December 31, 2012

Pencil safe for Soapy Smith?

Pencil safe
Jeff Smith collection
(Click image to enlarge)







t  is a well-established fact that Soapy Smith wrote an enormous amount of letters during his lifetime. He also kept daily notes in notebooks and made notations on business cards he collected. Some of these scribblings are in ink (another post for the future) but many are in pencil, away from home and sometimes from civilization. It seems rather logical to assume that he carried a pencil on his person, rather than constantly asking and hoping others had one he could borrow. Today, we take pencils and writing paper for granted as most households have drawers filled with them. Looking at the Soapy Smith collection of documents there is one known surviving sample of business stationary for the Tivoli Club in Denver but the greater portion of the letters are written on the business stationary of other firms, justifying the fact that Soapy was probably not at home when writing the many of his letters.

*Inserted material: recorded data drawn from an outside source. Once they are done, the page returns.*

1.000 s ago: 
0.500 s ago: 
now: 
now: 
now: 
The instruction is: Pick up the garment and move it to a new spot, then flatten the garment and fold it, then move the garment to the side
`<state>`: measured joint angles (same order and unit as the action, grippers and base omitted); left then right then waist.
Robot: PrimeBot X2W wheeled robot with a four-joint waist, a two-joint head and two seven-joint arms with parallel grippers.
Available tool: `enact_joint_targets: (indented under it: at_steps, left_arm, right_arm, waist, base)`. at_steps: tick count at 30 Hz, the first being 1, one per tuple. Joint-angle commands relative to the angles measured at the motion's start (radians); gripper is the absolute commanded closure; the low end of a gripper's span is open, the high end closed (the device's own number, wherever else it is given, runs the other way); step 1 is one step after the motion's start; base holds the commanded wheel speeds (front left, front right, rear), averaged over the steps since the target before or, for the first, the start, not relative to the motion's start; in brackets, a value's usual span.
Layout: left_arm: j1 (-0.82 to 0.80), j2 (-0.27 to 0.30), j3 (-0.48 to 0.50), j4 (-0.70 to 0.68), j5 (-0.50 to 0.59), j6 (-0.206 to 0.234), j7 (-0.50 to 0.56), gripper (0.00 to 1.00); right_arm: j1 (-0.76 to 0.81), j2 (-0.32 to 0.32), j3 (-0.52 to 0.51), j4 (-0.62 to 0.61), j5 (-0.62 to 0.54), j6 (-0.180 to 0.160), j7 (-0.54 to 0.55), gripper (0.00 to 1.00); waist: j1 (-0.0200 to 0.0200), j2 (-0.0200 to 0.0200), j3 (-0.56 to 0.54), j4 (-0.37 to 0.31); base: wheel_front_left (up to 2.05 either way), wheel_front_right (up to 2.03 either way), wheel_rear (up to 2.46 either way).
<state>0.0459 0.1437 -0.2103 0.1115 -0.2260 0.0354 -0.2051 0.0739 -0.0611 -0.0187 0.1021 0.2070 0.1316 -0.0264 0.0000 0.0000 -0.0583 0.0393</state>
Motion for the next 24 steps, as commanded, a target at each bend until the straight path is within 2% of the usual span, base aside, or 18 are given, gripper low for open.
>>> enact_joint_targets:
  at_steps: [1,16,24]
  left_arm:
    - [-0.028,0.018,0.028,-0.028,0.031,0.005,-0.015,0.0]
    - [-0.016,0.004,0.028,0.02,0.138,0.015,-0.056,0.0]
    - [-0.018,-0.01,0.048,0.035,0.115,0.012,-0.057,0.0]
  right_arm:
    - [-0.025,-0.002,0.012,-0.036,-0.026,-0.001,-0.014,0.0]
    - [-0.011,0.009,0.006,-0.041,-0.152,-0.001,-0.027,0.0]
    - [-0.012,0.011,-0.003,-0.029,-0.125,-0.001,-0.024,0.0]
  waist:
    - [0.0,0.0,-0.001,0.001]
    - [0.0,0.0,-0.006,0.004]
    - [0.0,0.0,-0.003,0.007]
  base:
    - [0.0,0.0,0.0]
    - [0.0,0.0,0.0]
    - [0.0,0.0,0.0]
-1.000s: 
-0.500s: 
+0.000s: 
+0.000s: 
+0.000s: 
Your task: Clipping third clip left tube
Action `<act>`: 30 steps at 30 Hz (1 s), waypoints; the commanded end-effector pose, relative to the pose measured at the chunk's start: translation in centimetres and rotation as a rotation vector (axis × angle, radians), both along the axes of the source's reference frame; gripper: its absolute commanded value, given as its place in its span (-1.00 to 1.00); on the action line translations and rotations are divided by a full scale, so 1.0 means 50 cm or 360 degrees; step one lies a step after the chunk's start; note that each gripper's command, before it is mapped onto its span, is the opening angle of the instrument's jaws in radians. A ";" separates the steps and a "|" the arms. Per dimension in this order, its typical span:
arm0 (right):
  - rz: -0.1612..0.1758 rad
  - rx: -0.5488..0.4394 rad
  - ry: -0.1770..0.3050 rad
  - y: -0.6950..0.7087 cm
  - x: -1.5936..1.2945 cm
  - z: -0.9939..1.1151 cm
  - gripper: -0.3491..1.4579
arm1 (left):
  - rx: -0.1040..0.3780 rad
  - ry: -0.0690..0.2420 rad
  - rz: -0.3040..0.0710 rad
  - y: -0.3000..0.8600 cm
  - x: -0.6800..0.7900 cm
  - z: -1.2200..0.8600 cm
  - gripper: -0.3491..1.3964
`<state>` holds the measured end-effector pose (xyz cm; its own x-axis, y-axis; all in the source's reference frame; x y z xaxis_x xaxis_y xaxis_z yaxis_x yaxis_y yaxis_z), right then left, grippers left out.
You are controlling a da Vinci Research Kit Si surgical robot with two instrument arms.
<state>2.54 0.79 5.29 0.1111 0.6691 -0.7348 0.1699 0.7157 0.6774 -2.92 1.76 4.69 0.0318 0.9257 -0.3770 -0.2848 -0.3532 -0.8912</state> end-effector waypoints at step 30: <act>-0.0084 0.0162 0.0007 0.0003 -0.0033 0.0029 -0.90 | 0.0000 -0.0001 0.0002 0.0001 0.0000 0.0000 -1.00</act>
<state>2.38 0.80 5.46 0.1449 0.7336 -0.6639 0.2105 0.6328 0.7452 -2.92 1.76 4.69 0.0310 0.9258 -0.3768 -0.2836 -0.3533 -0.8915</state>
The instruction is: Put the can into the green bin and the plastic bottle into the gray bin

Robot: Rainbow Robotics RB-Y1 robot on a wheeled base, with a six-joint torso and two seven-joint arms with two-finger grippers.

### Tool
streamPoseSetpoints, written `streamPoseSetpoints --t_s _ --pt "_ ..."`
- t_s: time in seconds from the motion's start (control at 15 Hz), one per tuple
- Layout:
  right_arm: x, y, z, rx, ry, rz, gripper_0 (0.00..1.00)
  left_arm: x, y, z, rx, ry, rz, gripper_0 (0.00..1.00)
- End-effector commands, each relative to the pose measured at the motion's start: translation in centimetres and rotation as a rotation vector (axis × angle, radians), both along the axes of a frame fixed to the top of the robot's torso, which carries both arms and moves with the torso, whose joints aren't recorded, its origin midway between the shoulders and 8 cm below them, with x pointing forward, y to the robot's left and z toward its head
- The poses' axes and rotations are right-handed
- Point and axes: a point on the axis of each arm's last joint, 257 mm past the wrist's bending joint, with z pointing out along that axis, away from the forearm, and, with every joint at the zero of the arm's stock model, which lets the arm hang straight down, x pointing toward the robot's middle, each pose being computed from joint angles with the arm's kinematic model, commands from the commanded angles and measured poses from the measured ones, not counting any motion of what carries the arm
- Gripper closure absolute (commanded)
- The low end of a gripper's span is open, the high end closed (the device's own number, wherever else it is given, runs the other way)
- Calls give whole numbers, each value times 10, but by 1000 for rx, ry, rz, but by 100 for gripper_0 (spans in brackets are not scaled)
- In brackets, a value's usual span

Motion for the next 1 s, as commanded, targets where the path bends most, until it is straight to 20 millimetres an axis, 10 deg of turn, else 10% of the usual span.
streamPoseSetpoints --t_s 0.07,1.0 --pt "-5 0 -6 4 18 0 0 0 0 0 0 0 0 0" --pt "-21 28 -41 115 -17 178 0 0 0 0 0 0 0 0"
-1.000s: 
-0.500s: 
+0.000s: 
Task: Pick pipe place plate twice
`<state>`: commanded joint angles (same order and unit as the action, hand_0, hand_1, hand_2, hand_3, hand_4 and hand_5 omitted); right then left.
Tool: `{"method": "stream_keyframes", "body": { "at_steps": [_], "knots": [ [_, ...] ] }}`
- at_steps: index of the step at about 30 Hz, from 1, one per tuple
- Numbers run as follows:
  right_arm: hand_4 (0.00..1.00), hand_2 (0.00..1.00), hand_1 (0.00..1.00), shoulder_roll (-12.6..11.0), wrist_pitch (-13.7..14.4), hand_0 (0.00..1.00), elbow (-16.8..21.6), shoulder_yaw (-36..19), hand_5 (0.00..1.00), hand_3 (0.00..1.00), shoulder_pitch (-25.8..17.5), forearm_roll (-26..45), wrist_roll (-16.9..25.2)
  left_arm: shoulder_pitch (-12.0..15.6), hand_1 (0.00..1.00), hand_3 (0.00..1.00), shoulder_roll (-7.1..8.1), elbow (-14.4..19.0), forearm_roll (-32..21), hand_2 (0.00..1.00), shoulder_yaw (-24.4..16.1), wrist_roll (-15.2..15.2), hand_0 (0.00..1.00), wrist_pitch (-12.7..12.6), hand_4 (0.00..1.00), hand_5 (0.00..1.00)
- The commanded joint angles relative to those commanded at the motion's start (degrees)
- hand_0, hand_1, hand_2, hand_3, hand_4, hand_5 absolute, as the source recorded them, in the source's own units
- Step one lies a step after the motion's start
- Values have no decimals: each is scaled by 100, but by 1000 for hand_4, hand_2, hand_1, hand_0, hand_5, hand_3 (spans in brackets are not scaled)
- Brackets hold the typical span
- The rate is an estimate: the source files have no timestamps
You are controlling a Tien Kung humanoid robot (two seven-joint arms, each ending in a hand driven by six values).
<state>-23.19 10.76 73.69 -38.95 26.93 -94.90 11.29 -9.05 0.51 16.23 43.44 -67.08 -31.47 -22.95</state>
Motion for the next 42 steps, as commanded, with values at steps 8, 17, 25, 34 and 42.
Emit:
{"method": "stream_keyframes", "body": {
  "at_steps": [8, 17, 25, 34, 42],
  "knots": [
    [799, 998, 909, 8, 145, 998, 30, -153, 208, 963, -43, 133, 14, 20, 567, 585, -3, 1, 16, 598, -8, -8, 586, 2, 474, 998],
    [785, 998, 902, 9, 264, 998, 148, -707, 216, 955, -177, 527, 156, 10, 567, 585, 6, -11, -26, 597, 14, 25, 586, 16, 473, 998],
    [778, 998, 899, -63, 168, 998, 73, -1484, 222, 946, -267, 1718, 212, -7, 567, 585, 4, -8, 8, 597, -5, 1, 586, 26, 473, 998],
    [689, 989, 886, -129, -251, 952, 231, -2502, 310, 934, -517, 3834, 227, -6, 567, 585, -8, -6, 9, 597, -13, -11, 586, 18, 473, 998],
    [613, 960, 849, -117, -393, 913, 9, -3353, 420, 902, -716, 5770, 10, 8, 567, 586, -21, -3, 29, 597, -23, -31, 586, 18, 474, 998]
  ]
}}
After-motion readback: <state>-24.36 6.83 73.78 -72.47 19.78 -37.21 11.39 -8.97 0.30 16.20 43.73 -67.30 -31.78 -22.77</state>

Close-up of pencil safe relief
Race-horse and wine bottle
Jeff Smith collection
(Click image to enlarge)


Did Soapy carry a pencil? If he did he probably picked up, or was given, a "pencil safe" like the one shown above. The safe protected the sharpened pencil lead from breaking, as well as protected the clothing, other documents, and the body itself, from puncture. I had never given Soapy writing utensils much thought until I saw and purchased the one shown. Any opinions on this?


Close-up of pencil safe relief
Dancing girl (belly dancer?) and playing cards
Jeff Smith collection
   (Click image to enlarge)













“No one should be ashamed to admit they are wrong, which is but saying,
in other words, that they are wiser today than they were yesterday.”
—Alexander Pope



DECEMBER 31

1775: The British repulse an attack by Continental Army generals Richard Montgomery and Benedict Arnold at Quebec. Montgomery is killed in the battle.
1841: The state of Alabama enacts the first dental legislation in the U.S.
1852: The richest year of the California gold rush produces $81.3 million in gold.
1862: U.S. President Lincoln signs an act admitting West Virginia to the Union.
1873: Four soldiers of Company B, 25th Infantry are attacked by Indians at Eagle Spring Texas. One Indian is wounded.
1877: U.S. President Rutherford B. Hayes is the first to celebrate his silver (25th) wedding anniversary in the White House.
1879: Thomas Edison gives his first public demonstration of incandescent lighting in Menlo Park, New Jersey.
1891: New York's new Immigration Depot is opened at Ellis Island, to provide improved facilities for the massive numbers of arrivals.
1897: The city of Brooklyn, New York, is absorbed by the city of New York.